# [Directions]
Exact copy, pictures excluded: the lines from the one containing "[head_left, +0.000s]" to the end of the listing.

# [Recorded data]

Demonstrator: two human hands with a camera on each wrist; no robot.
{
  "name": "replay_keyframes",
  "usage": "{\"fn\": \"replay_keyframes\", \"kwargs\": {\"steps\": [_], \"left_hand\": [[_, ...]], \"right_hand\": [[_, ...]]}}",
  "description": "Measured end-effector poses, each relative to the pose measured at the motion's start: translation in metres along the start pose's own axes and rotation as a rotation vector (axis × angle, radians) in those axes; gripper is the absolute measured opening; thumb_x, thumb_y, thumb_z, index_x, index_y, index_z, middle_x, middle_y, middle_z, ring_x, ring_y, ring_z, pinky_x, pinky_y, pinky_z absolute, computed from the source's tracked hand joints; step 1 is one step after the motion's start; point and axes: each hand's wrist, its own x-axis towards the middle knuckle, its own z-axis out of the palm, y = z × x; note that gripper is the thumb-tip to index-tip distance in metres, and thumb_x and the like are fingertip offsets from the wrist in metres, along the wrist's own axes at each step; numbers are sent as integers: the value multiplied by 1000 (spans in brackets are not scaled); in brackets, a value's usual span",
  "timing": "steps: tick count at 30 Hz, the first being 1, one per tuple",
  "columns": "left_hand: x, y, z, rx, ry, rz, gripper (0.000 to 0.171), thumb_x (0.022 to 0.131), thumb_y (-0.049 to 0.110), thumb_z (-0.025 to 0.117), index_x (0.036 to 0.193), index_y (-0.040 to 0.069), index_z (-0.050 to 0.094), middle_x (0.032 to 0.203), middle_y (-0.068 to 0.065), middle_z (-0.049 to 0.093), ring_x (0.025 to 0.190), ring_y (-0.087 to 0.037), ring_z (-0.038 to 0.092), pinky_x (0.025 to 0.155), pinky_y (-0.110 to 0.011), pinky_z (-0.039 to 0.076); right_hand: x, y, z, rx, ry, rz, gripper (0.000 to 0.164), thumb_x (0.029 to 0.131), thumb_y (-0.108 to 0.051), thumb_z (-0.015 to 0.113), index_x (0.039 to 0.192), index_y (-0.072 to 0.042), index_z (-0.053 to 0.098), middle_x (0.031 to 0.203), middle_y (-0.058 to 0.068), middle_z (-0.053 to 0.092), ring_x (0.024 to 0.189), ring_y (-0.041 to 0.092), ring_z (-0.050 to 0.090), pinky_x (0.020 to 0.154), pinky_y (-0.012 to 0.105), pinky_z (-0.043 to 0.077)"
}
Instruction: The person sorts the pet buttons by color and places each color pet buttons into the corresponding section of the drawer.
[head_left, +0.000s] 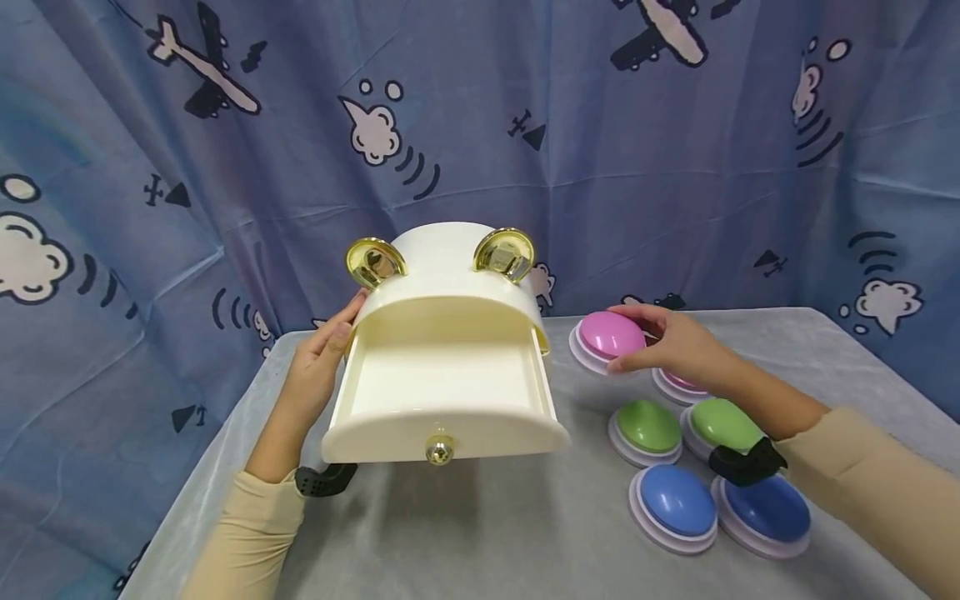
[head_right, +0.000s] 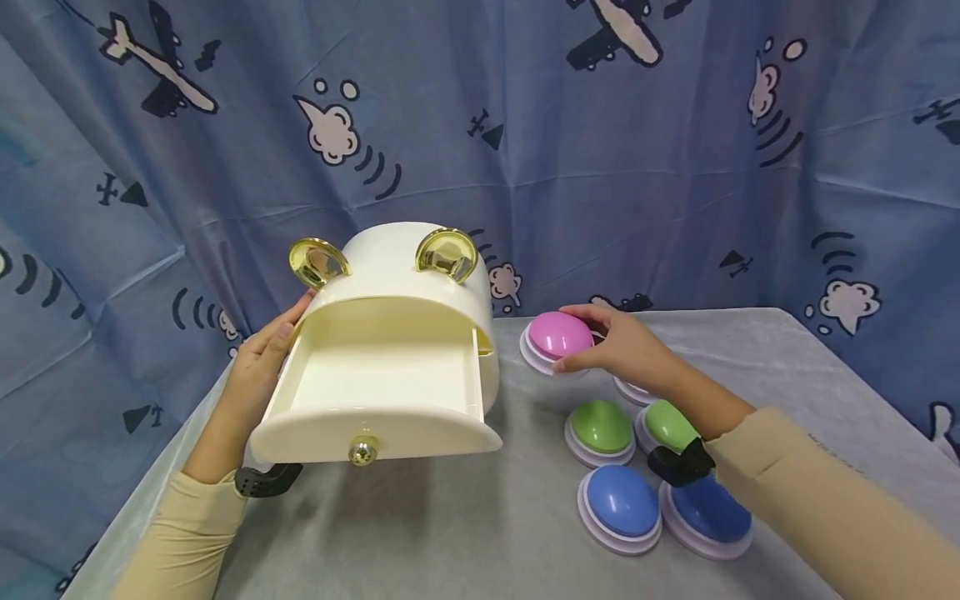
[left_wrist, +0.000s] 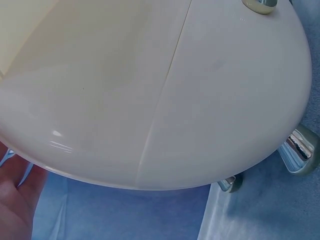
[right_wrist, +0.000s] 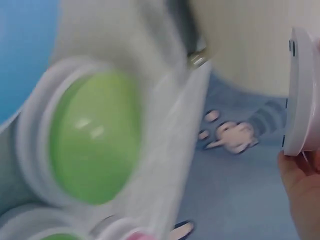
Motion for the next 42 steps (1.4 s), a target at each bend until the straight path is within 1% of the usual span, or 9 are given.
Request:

# [Task answer]
[head_left, +0.000s] 
[head_right, +0.000s] 
[left_wrist, +0.000s] 
[right_wrist, +0.000s] 
Motion for the next 42 steps (1.4 s), a target at each bend until the straight path is within 1% of the usual span, or 9 are given.
Request:

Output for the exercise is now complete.